> Exercise brief:
Verbatim, and with nothing else, reproduce the data below from its first line through the line containing "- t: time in".

> Data segment:
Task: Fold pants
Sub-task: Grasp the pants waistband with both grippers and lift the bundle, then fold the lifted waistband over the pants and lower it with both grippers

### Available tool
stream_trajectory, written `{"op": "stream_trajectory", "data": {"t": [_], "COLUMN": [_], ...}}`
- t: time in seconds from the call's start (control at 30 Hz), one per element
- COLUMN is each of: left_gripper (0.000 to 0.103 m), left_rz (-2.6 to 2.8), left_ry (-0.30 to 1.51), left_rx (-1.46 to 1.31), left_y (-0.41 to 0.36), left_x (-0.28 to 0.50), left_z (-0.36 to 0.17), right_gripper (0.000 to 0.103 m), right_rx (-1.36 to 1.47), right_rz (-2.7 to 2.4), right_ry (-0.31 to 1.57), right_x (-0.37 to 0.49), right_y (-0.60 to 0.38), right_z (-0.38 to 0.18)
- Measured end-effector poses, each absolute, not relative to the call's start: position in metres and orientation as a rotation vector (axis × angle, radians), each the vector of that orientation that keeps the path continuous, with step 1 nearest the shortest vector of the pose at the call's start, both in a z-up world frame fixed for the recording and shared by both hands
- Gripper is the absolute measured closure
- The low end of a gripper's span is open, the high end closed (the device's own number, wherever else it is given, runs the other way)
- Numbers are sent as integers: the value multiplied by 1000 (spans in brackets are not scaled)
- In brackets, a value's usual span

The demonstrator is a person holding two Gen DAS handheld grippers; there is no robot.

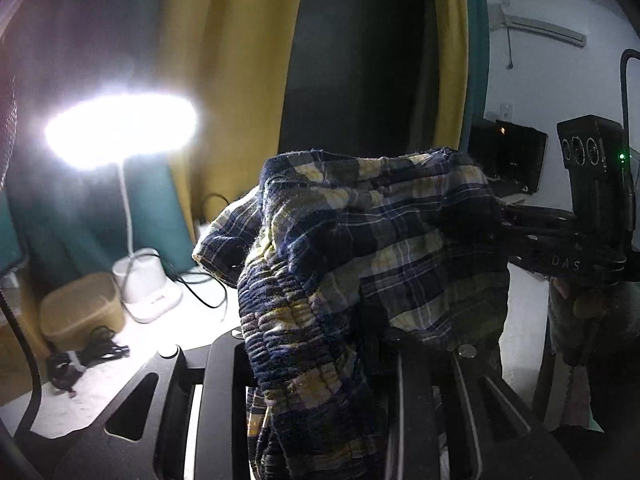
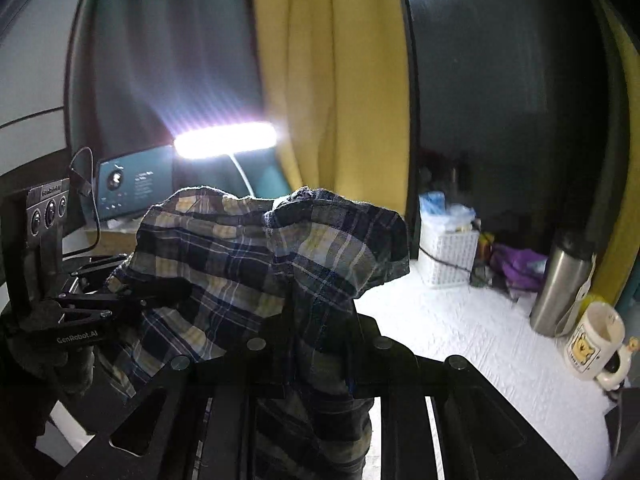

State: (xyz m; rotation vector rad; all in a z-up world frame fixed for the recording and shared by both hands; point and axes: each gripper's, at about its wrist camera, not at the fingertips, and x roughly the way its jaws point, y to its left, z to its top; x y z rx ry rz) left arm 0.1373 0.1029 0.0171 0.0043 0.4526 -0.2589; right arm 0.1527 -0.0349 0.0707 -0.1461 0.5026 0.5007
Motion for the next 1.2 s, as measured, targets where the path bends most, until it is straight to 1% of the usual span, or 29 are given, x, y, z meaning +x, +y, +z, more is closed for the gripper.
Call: {"op": "stream_trajectory", "data": {"t": [0.3,0.5,0.67,0.9,1.2], "left_gripper": [77,77,77,77,77], "left_rz": [-188,-135,-79,-30,-12], "left_ry": [365,341,355,399,502], "left_rx": [9,8,14,1,-44], "left_y": [120,138,157,179,200], "left_x": [85,48,14,-13,1], "left_z": [40,45,45,31,-7], "right_gripper": [84,84,84,84,84], "right_rx": [-196,-197,-190,-184,-167], "right_rz": [561,620,678,730,747], "right_ry": [404,371,378,427,553], "right_x": [111,88,75,64,87], "right_y": [-10,13,39,69,94], "right_z": [102,105,96,77,32]}}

> Result of this exercise:
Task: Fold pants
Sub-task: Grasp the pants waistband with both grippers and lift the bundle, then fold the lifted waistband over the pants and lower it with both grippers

### Available tool
stream_trajectory, written `{"op": "stream_trajectory", "data": {"t": [_], "COLUMN": [_], ...}}`
- t: time in seconds from the call's start (control at 30 Hz), one per element

The exercise output is complete.